New Study Demonstrates Importance of Federal Water Efficiency Standards

Published: June 25, 2026

The results of a newly released study from the Water Research Foundation demonstrate that proposals to weaken federal water efficiency standards are misguided.  The study offers some of the clearest evidence yet that these standards are delivering exactly what they were intended to do: reduce water use, lower costs, and improve long-term water system sustainability. 

The 2026 Residential End Uses of Water, Version 3 study updates one of the most important long-running datasets in the water sector and confirms a striking trend: indoor residential water use has dropped dramatically over the last quarter century, largely because of more efficient plumbing fixtures and appliances. Since 1999, the study finds that indoor water use in single-family homes has fallen by 44 percent, with daily indoor per capita use declining from 69.3 gallons to 38.5 gallons.

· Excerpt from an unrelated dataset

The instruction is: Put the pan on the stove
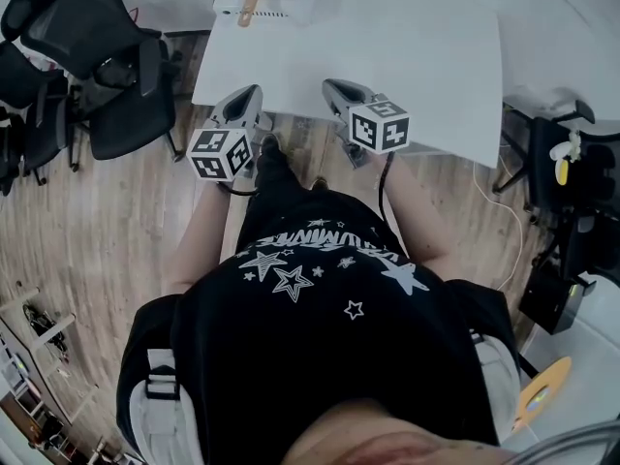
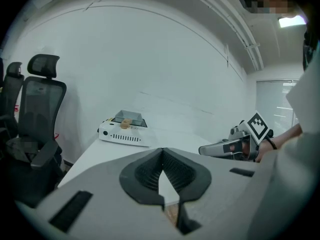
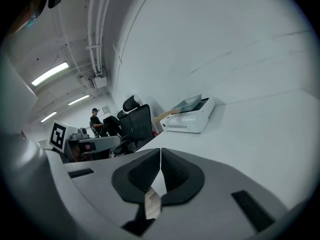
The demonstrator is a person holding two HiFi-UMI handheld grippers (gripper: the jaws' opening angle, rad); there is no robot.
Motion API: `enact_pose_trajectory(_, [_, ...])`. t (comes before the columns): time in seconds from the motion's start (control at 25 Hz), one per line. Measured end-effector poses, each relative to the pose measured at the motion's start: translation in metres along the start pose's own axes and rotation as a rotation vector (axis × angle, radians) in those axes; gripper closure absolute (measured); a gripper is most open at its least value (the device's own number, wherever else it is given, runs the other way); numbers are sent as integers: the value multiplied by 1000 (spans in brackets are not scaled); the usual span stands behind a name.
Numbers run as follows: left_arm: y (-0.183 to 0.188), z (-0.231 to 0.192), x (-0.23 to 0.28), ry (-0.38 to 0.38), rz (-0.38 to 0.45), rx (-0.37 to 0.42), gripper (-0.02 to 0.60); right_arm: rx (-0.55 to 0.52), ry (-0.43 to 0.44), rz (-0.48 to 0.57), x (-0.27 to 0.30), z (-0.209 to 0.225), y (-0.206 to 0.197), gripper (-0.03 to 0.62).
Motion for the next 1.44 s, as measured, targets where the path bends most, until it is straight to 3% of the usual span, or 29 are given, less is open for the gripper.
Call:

The biggest reductions came from toilets, clothes washers, and faucets—products that have been shaped over time by federal efficiency standards, water utility programs, and related conservation efforts. 

The study finds that the reductions were driven primarily by the replacement of older, less-efficient fixtures and appliances with new ones that meet federal standards. In other words, efficiency gains have been built into the products Americans use every day. The benefits of these standards extend far beyond gallons saved at the tap. Water efficiency standards also reduce energy use and household utility bills. Water that is not pumped, heated, treated, or wastewater-processed saves money for both customers and utilities.  

Lawrence Berkeley National Laboratory estimates that federal energy and water conservation standards adopted through 2024 saved 1.7 trillion gallons of water in 2024 alone—roughly 12 percent of annual public water supply withdrawals in the United States—and reduced Americans’ utility bills by $105 billion that same year. The Appliance Standards Awareness Project recently reported that existing federal efficiency standards have saved the typical U.S. household about $6,000 in utility bills over the last decade. 

These savings are especially important at a time when communities across the country are grappling with aging infrastructure, rising water service costs, drought, population growth, and the need for new water supplies. Water-efficient products are independently certified to perform well and generally cost about the same as less-efficient products, making them a simple, low-cost way to save water and save money.   

The new Water Research Foundation study also reinforces an important planning lesson for utilities and communities: assumptions about residential water demand must continue to evolve as product efficiency improves. If indoor use has fallen this sharply over time because of more efficient fixtures and appliances, then water demand forecasting, conservation planning, and infrastructure investment decisions must account for those trends. Utilities need current end-use data to make sound long-term decisions, and this study provides an important new benchmark for that work. 

For the Alliance for Water Efficiency, the study is a timely reminder of what is at stake in ongoing federal policy debates. Over the past year, AWE has opposed federal efforts to rescind or weaken water efficiency standards for products such as clothes washers, dishwashers, and showerheads. Weakening those standards would not simply slow future progress—it could risk reversing decades of water, energy, and cost savings that households, utilities, and communities already depend on. It could also undercut state and local conservation programs, codes, and standards that rely on a strong federal floor for product performance. 

Strong federal standards are not a substitute for utility conservation programs, state leadership, or customer engagement. But they are an essential foundation. They ensure that products sold in the marketplace meet a minimum level of efficiency and help deliver water savings equitably across regions, income levels, and housing types. The inclusion of a multi-family housing analysis in the new study is especially important in this regard, because it broadens our understanding of how efficiency gains are being realized across different residential settings. 

The lesson from this new research is straightforward: water efficiency standards work. They have helped cut residential indoor water use nearly in half over the last generation. They save households money, reduce energy use, and ease pressure on local water and wastewater systems. And they strengthen the resilience of communities facing increasing water stress and increasing water service costs. 

As water challenges intensify across the country, federal water efficiency standards should be protected, updated, and expanded where appropriate—not weakened. The latest data show that these policies are one of the nation’s most effective long-term water management tools.